▶ **WORK ITEM**: Set down exactly the lines in the records below that run from the line with "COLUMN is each" to the line with "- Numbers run", inclusive, and nothing more.
_ _ _
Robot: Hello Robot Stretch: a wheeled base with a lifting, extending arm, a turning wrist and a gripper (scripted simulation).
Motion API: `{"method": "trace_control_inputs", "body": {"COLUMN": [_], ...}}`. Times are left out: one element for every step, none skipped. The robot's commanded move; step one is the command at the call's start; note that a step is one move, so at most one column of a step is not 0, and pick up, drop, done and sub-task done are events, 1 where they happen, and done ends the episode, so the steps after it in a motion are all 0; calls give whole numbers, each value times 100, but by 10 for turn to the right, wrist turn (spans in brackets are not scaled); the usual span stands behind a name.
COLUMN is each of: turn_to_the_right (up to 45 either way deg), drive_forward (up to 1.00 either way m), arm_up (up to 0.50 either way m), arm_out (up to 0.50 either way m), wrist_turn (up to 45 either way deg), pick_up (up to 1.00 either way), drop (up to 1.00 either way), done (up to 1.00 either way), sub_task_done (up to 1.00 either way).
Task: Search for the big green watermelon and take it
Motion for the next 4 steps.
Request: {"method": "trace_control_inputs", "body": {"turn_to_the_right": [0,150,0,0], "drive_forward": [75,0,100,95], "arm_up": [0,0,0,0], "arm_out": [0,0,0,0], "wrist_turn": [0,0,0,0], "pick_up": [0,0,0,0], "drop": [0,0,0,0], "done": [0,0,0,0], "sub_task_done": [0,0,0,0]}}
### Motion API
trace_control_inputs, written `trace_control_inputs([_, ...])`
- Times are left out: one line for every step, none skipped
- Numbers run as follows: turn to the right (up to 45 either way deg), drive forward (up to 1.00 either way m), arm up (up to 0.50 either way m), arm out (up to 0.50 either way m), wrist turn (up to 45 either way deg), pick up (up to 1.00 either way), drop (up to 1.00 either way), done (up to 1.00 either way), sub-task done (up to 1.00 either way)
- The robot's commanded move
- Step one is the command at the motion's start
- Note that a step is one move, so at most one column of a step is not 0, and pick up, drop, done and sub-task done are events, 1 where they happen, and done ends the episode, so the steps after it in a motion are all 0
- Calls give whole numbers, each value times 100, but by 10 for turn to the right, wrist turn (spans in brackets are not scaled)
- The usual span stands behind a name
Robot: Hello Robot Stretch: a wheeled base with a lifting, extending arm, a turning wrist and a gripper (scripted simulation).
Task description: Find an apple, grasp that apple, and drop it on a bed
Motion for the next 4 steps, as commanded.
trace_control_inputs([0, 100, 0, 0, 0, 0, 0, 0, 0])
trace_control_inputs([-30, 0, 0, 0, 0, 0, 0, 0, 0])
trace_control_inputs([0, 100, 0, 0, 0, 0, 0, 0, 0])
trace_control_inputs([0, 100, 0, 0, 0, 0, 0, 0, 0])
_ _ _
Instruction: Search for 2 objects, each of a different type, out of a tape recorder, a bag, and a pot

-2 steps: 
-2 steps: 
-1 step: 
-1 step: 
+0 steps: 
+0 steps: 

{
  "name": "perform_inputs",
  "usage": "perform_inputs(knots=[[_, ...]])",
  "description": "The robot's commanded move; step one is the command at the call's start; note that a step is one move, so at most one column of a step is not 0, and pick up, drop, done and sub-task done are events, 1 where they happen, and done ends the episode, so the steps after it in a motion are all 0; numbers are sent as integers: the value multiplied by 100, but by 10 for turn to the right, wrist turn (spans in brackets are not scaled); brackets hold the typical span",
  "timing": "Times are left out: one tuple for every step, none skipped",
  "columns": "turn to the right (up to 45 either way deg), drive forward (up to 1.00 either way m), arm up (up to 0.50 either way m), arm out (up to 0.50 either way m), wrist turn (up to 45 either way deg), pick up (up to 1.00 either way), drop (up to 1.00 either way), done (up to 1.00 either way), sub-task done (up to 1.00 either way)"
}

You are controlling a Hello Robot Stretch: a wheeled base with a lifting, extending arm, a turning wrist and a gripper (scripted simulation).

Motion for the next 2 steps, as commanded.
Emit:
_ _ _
▶ **ANSWER TO THIS PROBLEM**:
COLUMN is each of: turn_to_the_right (up to 45 either way deg), drive_forward (up to 1.00 either way m), arm_up (up to 0.50 either way m), arm_out (up to 0.50 either way m), wrist_turn (up to 45 either way deg), pick_up (up to 1.00 either way), drop (up to 1.00 either way), done (up to 1.00 either way), sub_task_done (up to 1.00 either way).
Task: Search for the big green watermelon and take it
Motion for the next 4 steps.
Request: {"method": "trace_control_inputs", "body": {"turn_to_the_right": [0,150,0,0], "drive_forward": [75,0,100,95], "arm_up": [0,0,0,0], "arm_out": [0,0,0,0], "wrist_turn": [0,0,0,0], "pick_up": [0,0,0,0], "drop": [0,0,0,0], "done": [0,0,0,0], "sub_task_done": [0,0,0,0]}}
### Motion API
trace_control_inputs, written `trace_control_inputs([_, ...])`
- Times are left out: one line for every step, none skipped
- Numbers run as follows: turn to the right (up to 45 either way deg), drive forward (up to 1.00 either way m), arm up (up to 0.50 either way m), arm out (up to 0.50 either way m), wrist turn (up to 45 either way deg), pick up (up to 1.00 either way), drop (up to 1.00 either way), done (up to 1.00 either way), sub-task done (up to 1.00 either way)

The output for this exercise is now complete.